## Exercise brief
Output, word for word, the lines of this listing that fall between the line with "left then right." and the line with "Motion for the", counting both of those lines, and no others.

START Information provided

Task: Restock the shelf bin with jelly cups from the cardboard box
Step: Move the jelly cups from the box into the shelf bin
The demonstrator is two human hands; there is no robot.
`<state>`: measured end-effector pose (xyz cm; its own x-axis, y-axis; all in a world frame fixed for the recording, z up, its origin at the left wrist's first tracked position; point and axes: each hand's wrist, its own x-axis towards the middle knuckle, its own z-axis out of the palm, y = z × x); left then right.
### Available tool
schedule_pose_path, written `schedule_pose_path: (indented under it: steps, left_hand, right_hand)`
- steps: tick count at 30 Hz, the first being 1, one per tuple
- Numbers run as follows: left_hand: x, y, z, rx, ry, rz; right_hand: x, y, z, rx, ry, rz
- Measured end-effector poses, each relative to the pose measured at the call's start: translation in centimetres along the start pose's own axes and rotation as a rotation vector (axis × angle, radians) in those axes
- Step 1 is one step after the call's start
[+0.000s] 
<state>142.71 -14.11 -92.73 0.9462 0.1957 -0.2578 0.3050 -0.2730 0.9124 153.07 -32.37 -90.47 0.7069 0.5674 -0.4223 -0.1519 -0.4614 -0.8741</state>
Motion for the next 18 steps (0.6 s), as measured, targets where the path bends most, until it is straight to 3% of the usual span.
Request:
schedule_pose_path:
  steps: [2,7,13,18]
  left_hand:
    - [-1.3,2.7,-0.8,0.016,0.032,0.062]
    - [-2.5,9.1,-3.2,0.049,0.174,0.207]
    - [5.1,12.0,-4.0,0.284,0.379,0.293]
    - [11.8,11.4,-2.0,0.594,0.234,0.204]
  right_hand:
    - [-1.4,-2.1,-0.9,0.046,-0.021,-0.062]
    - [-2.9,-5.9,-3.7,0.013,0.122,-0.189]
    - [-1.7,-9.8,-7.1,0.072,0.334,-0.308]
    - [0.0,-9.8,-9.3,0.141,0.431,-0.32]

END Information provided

## Solution to this exercise
`<state>`: measured end-effector pose (xyz cm; its own x-axis, y-axis; all in a world frame fixed for the recording, z up, its origin at the left wrist's first tracked position; point and axes: each hand's wrist, its own x-axis towards the middle knuckle, its own z-axis out of the palm, y = z × x); left then right.
### Available tool
schedule_pose_path, written `schedule_pose_path: (indented under it: steps, left_hand, right_hand)`
- steps: tick count at 30 Hz, the first being 1, one per tuple
- Numbers run as follows: left_hand: x, y, z, rx, ry, rz; right_hand: x, y, z, rx, ry, rz
- Measured end-effector poses, each relative to the pose measured at the call's start: translation in centimetres along the start pose's own axes and rotation as a rotation vector (axis × angle, radians) in those axes
- Step 1 is one step after the call's start
[+0.000s] 
<state>142.71 -14.11 -92.73 0.9462 0.1957 -0.2578 0.3050 -0.2730 0.9124 153.07 -32.37 -90.47 0.7069 0.5674 -0.4223 -0.1519 -0.4614 -0.8741</state>
Motion for the next 18 steps (0.6 s), as measured, targets where the path bends most, until it is straight to 3% of the usual span.

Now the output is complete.